The data:
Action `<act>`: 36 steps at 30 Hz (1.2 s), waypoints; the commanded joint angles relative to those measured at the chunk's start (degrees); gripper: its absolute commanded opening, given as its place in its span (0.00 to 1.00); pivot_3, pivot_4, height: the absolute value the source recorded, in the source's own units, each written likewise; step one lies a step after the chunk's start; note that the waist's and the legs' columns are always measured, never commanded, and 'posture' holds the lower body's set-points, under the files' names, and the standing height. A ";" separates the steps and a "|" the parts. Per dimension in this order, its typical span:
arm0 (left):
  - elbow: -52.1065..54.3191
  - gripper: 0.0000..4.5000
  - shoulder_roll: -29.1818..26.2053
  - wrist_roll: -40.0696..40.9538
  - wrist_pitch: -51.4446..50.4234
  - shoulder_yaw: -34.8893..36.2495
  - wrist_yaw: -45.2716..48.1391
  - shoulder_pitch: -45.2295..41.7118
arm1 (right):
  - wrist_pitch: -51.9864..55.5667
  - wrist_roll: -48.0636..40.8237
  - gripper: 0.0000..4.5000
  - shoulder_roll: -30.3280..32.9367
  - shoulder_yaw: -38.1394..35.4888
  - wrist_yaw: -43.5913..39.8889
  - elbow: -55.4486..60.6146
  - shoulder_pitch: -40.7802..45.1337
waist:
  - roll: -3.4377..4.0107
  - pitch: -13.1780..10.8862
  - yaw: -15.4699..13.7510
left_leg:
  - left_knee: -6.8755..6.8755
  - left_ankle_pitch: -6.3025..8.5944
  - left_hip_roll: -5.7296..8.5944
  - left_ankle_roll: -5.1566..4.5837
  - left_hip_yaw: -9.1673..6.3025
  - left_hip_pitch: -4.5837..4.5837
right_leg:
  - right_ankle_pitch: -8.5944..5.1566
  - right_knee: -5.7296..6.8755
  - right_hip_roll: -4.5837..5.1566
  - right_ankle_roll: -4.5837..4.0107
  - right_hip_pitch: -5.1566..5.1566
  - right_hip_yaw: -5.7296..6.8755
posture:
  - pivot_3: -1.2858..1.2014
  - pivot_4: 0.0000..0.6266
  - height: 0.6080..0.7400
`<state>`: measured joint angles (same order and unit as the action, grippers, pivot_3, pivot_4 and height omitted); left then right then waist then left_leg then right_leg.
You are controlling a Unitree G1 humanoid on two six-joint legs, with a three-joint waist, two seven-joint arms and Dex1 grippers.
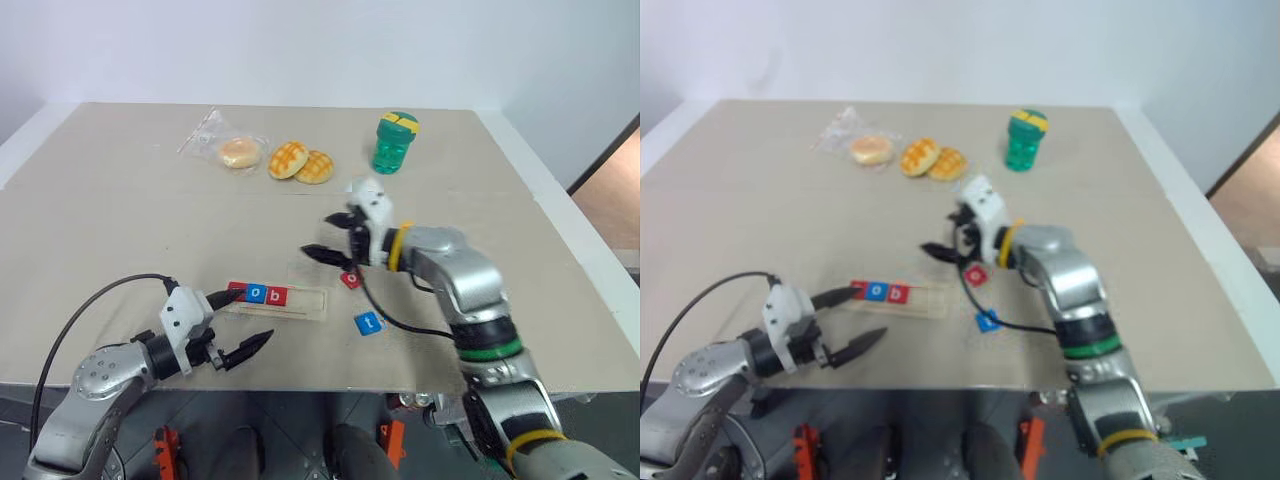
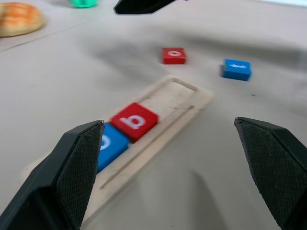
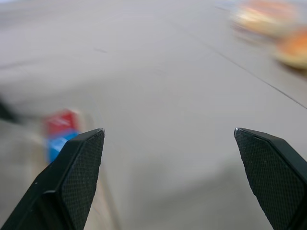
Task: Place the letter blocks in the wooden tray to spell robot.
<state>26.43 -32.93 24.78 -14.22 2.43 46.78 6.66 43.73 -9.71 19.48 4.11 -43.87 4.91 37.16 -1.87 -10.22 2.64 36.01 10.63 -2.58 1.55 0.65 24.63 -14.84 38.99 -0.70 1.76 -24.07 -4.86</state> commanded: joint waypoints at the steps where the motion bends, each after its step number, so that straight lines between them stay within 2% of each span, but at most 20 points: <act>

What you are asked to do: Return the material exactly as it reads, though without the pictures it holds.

Solution to this task:
Action `<act>`: 36 steps at 30 Hz (1.2 s), waypoints; the commanded joint angles relative to those measured at the chunk's start (degrees); gripper: its absolute commanded opening, given as its place in its span (0.00 to 1.00); pivot_3, pivot_4, height: the absolute value the source recorded, in the source's own units, each written likewise; step one lies a step after the chunk's start; note that the waist's and the legs' columns are always measured, never commanded, and 'posture' holds the lower body's set-points, under the files' names, and the standing height. A ";" separates the steps and a "|" the parts. Per dimension in this order, its typical span:
arm0 (left):
  - elbow: -52.1065..54.3191
  - gripper: 0.0000..4.5000
  - shoulder_roll: -29.1818..26.2053
  - wrist_roll: -40.0696..40.9538
  - wrist_pitch: -51.4446..50.4234
  - shoulder_yaw: -34.8893..36.2495
  - wrist_yaw: -45.2716..48.1391
  - shoulder_pitch: -45.2295..41.7118
arm1 (right):
  - wrist_pitch: -51.9864..55.5667
  - wrist_roll: -48.0636..40.8237
  - gripper: 0.0000..4.5000
  - shoulder_roll: -30.3280..32.9367
  - shoulder_yaw: -38.1394..35.4888
  - wrist_yaw: -43.5913..39.8889
  - elbow: -55.4486..60.6146
  - shoulder_pitch: -40.7802..45.1337
waist:
  - roll: -3.4377..4.0107
  - pitch: -13.1780..10.8862
  - yaw: -15.4699..13.7510
left_leg:
  - left_knee: -6.8755..6.8755
  - left_ankle_pitch: -6.3025..8.5944
  - left_hip_roll: -5.7296..8.5944
  - left_ankle_roll: -5.1566..4.5837
  - left_hip_yaw: -9.1673..6.3025
  - left_hip_pitch: -4.5837..4.5837
right_leg:
  - right_ankle_pitch: -8.5944..5.1566
  - right_knee: -5.7296..6.8755
  - right_hip_roll: -4.5837..5.1566
  - right_ankle_roll: -4.5837..4.0107
  - right_hip_pitch: -5.1566..5.1566
  - right_hip_yaw: -5.7296..6.8755
posture:
  - pivot_3: -1.2858..1.2014
  - pivot_4: 0.0000..0.6266
  - height: 0.6080..0.7400
`<state>`: measured joint angles (same order and unit as the action, grippers, pivot_3, pivot_4 and height omitted); left then right then waist then left_leg then right_leg.
You are controlling a Unitree G1 humanoid on two six-joint legs, with a three-joint waist, two seven-joint arms and Dex1 grippers.
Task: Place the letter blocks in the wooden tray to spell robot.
<state>26.43 -32.93 24.78 -14.22 2.43 46.78 6.66 43.73 -9.71 19.48 4.11 -43.87 4.91 37.16 -1.87 -10.22 2.64 36.01 10.63 -2.58 1.55 0.65 24.63 -14.84 38.99 -0.70 1.76 -24.07 -4.86</state> commanded: joint waypoints at the steps where the motion bends, each after its step number, so that straight lines between them stay within 2% of each span, but at most 20 points: <act>

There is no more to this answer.